(Problem details):
Beginning at the top of the material, repeat each line exactly, and stop once the line with "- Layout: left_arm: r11" has been written.

(Supplied information):

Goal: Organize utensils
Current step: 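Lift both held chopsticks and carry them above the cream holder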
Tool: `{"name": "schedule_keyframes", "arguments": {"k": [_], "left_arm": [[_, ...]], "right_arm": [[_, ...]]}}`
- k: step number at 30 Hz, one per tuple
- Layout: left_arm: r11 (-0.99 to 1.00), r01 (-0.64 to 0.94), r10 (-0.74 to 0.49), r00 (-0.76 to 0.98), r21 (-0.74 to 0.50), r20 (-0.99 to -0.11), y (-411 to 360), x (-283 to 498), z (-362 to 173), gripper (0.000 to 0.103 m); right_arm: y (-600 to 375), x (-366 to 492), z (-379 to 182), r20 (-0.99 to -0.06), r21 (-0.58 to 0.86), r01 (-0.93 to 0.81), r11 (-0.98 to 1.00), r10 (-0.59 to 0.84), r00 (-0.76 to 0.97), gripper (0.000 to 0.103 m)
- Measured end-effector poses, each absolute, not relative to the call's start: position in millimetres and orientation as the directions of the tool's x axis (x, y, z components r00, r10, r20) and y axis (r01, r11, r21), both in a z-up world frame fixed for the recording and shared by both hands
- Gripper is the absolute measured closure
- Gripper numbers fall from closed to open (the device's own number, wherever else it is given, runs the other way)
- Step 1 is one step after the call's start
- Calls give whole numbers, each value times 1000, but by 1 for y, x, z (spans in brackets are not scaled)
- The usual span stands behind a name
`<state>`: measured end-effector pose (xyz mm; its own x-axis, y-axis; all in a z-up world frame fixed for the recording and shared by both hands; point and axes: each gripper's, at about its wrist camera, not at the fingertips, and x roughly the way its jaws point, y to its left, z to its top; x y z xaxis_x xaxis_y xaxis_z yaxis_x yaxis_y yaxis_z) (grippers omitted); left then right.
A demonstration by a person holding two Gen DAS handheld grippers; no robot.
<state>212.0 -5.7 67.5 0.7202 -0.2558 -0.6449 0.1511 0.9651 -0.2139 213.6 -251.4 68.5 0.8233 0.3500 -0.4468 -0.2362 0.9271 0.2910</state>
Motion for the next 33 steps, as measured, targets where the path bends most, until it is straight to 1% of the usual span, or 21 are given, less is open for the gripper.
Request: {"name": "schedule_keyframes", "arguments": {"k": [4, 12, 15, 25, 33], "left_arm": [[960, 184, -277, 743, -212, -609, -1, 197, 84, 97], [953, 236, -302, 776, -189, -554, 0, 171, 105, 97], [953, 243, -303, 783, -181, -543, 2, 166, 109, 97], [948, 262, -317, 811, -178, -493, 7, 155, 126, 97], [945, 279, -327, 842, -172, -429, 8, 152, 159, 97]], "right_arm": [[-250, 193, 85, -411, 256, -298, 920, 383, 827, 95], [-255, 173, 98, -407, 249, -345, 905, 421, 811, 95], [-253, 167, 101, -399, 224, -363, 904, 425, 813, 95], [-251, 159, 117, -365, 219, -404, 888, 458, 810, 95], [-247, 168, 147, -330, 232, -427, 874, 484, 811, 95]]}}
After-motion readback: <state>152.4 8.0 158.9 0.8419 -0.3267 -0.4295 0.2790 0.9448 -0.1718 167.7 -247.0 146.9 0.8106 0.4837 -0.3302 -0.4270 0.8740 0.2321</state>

(Result):
Goal: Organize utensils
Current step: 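Lift both held chopsticks and carry them above the cream holder
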Tool: `{"name": "schedule_keyframes", "arguments": {"k": [_], "left_arm": [[_, ...]], "right_arm": [[_, ...]]}}`
- k: step number at 30 Hz, one per tuple
- Layout: left_arm: r11 (-0.99 to 1.00), r01 (-0.64 to 0.94), r10 (-0.74 to 0.49), r00 (-0.76 to 0.98), r21 (-0.74 to 0.50), r20 (-0.99 to -0.11), y (-411 to 360), x (-283 to 498), z (-362 to 173), gripper (0.000 to 0.103 m); right_arm: y (-600 to 375), x (-366 to 492), z (-379 to 182), r20 (-0.99 to -0.06), r21 (-0.58 to 0.86), r01 (-0.93 to 0.81), r11 (-0.98 to 1.00), r10 (-0.59 to 0.84), r00 (-0.76 to 0.97), gripper (0.000 to 0.103 m)

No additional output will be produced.